I have always been very good at time management, thanks in part to my organizational skills. Things kind of went ok when I started my Masters, though I think I was thrown off by having fewer courses with more work each. But when it came time to direct my own research project... it got a lot harder. That's when things are really open ended, and it can be easy to lose track of yourself.
I did a lot of things wrong during my Masters, but lo and behold, I've learned from my mistakes. Here's how I've been keeping things straight so far in my PhD adventure (which, mind you, only began September 2009, but seems to be going much better so far).
When I drove myself to school, I often figured I'd go in after rush hour; after all, sitting in traffic for more than twice the normal off-peak commuting time actually really stinks. But if I do that, I may as well not show up to campus until my class actually starts. Then, to avoid the rush home, I may as well leave at 3pm. I could work from home before and after being on campus.
Except I don't.
I have no idea why, but this strategy seemed to lead to sleeping in, finding chores to do, generally being distracted... The amount of actual work I did wasn't what it could have been.
So this year, I started carpooling with my husband, since he works pretty close to campus. Now I have to get up, I have to be on campus all day, and I may as well do something useful while I'm stuck here. Oh, and I don't get to leave until 5:30pm. It's amazing how much my productivity has gone up - I even have weekends free (at least for now)!
(2) Keep a time sheet
This is going to sound more annoying than useful, but trust me. This works.

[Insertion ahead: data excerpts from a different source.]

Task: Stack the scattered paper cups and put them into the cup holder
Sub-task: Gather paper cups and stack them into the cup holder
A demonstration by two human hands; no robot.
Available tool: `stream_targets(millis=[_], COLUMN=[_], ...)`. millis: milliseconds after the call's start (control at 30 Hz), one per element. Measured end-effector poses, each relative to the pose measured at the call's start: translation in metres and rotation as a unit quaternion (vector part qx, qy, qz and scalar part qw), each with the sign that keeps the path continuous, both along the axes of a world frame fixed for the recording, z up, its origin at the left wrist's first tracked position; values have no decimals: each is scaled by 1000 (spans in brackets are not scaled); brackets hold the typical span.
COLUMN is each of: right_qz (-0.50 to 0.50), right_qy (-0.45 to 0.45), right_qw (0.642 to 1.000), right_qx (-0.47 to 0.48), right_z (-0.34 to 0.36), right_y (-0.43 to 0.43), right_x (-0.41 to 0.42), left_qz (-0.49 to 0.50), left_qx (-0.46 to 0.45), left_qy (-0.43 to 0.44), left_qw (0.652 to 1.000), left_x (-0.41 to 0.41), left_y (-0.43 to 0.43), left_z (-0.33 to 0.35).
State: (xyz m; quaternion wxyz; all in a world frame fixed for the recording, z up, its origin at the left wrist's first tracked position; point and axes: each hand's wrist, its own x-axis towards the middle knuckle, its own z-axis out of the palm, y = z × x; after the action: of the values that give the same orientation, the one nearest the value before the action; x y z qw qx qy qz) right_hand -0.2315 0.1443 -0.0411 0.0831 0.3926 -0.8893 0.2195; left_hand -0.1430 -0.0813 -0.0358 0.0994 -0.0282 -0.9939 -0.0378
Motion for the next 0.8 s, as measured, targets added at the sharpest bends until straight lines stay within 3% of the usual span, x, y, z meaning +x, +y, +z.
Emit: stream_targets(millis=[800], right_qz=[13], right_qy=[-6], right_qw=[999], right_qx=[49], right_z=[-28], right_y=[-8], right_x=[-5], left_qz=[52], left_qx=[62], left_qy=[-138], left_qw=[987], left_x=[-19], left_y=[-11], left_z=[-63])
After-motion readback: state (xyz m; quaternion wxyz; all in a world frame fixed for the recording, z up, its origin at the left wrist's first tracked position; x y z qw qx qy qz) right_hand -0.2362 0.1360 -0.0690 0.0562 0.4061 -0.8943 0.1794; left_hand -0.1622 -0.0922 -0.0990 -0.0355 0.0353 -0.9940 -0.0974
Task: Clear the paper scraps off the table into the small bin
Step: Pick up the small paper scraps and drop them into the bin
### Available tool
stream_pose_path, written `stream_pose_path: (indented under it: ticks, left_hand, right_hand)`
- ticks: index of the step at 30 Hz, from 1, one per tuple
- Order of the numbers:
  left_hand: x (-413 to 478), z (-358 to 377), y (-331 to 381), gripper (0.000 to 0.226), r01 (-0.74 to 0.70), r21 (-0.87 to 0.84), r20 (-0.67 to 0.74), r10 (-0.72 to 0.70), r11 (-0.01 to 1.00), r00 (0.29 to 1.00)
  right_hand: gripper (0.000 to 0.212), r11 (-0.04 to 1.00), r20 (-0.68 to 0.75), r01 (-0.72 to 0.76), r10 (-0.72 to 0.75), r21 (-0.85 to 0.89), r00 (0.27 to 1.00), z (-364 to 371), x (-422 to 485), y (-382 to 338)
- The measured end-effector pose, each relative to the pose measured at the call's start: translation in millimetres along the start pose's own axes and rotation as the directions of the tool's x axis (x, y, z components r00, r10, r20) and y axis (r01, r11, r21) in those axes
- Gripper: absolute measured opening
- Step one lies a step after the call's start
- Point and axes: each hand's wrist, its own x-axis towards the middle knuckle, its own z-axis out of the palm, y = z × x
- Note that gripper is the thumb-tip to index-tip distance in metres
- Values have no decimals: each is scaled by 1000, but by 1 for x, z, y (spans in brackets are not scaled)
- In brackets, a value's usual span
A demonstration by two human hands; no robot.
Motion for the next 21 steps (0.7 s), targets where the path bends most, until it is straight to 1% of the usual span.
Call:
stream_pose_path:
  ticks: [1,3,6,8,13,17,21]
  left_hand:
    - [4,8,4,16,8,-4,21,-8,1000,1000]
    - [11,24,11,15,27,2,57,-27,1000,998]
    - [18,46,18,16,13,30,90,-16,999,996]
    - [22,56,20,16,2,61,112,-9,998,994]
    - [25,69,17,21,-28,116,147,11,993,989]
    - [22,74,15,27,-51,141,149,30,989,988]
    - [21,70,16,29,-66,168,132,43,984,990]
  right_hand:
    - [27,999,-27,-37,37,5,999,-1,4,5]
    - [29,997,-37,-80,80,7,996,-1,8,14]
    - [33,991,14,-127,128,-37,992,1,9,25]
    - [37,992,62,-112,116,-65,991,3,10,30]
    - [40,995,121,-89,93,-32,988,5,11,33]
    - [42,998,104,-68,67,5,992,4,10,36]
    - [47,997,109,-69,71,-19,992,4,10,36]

Tracking all your work hours can be an incredible way to make yourself accountable to... yourself. Oddly enough, even though nobody else will ever see how my time breaks down, I feel that I must push myself to meet my own goals in terms of time spent on certain activities. This can also mean not spending too much time on other things that are much more enjoyable than that annoying bug in the ol' research project (you know, like CU-WISE stuff - much more fun).

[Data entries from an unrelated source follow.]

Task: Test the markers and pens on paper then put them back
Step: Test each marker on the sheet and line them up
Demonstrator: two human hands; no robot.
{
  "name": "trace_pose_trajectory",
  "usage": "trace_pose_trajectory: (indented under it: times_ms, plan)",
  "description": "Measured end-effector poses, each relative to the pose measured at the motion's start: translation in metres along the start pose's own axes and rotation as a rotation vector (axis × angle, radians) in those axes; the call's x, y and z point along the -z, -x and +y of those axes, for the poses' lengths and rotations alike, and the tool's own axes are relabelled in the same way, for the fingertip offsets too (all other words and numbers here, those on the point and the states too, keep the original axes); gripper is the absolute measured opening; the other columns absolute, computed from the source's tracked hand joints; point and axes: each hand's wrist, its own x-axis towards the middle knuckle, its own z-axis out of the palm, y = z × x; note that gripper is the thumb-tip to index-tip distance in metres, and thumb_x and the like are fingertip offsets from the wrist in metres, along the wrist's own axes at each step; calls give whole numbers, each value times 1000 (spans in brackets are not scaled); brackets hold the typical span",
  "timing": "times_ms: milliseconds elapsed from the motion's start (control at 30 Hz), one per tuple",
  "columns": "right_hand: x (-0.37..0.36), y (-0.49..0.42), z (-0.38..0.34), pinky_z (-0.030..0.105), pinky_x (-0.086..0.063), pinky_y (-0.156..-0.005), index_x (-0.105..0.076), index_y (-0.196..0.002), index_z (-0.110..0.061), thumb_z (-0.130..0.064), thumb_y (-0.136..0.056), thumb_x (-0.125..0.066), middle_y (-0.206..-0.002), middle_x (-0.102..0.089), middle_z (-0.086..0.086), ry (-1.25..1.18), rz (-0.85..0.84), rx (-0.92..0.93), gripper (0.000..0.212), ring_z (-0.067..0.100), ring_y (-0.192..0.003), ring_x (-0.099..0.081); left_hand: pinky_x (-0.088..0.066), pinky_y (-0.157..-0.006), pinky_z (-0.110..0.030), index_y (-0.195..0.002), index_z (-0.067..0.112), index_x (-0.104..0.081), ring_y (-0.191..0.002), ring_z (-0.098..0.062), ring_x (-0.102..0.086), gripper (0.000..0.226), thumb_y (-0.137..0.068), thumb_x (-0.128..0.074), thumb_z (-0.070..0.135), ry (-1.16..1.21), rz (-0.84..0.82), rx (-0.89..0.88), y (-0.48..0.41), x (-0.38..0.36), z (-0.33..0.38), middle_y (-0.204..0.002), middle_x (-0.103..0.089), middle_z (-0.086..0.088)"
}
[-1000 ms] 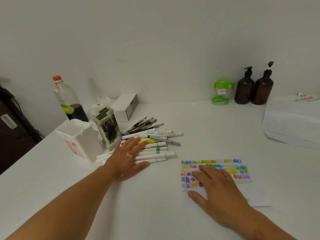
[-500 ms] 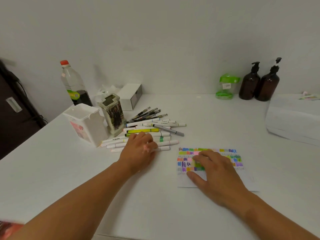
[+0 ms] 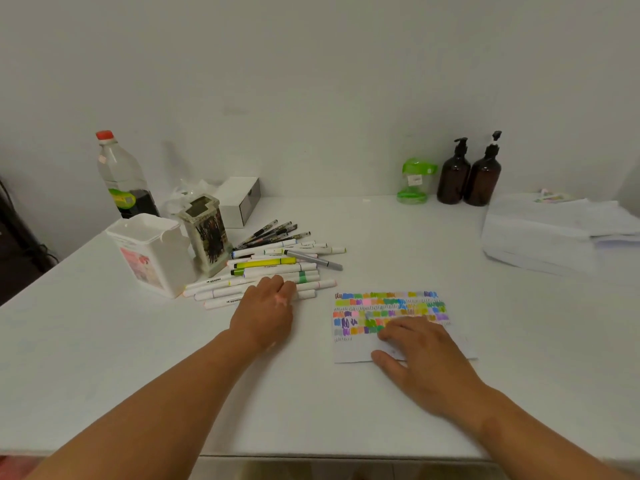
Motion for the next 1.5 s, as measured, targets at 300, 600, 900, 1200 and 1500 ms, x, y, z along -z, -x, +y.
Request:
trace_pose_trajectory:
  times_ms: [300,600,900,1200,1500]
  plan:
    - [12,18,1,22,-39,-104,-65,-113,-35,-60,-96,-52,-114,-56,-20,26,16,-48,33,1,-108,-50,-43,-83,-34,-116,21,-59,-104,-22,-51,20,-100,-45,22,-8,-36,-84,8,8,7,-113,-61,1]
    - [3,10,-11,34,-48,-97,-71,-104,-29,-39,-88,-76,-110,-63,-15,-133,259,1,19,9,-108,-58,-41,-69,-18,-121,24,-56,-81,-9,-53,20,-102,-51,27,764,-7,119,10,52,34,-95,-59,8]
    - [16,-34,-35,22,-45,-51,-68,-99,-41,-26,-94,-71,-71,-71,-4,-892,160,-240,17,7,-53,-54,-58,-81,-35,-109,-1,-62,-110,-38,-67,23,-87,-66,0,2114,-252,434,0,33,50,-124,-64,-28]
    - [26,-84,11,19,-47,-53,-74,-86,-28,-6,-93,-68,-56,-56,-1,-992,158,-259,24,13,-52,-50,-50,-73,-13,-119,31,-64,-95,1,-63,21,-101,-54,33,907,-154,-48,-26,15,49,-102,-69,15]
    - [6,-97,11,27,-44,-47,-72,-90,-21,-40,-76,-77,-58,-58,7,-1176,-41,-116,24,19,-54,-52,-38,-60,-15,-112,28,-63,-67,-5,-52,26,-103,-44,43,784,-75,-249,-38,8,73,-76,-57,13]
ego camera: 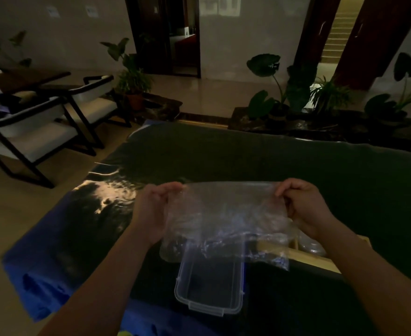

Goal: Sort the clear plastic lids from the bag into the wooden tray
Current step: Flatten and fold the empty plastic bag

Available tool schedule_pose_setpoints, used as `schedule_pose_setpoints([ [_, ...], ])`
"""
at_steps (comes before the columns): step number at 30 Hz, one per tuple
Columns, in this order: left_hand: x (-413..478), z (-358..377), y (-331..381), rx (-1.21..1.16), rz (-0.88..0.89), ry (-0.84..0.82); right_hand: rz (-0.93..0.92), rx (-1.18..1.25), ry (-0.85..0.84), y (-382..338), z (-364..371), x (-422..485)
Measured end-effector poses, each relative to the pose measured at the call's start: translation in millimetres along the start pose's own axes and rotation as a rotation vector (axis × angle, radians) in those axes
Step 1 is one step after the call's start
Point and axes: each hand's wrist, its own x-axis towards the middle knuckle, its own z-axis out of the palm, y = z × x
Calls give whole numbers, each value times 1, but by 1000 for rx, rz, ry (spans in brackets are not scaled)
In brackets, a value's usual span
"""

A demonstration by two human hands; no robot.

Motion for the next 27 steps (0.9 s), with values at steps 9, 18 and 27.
schedule_pose_setpoints([
  [9,-9,16,3,88,100,-220,40,264,-65,-4,-10,-5],
  [18,-11,14,-3,107,-124,-195,26,80,29,10,-14,-19],
  [27,-15,11,-20,217,-37,-88,-58,-50,-109,1,-12,-31],
])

When I was trying to write my thesis for my Masters, I used a time sheet that tracked number of pages written rather than hours spent. I even used a formula in the spreadsheet to set a goal and see how many page I had to do that day to reach it. You can modify what you track to suit whatever it is you need to get done.
I currently use a Google Docs spreadsheet for my time sheet. This is the template that I copy every week and fill in. This is a nice easy-access, flexible solution. Give a try, and keep honest!
(3) Keep research organized
This has suddenly become even more important to me than ever. I'm trying to juggle a survey-based psychology class with a data structures class, finishing up a paper for my Masters research, and working on ideas for upcoming projects. If I can't keep it all straight, I'll spend more time trying to remember where I left off than moving forward.
I've written about research tools and organization here and here. My current setup involves Mendeley for reading papers and taking initial notes, a Google Notebook for a list of tools and interesting links (since Notebook is no longer supported, you might also try Delicious, which I'm starting to use now), and Google Docs for jotting down research ideas and keeping a dynamic to-do list.
There are just some of the things I do to manage my time effectively; what are some of your tricks?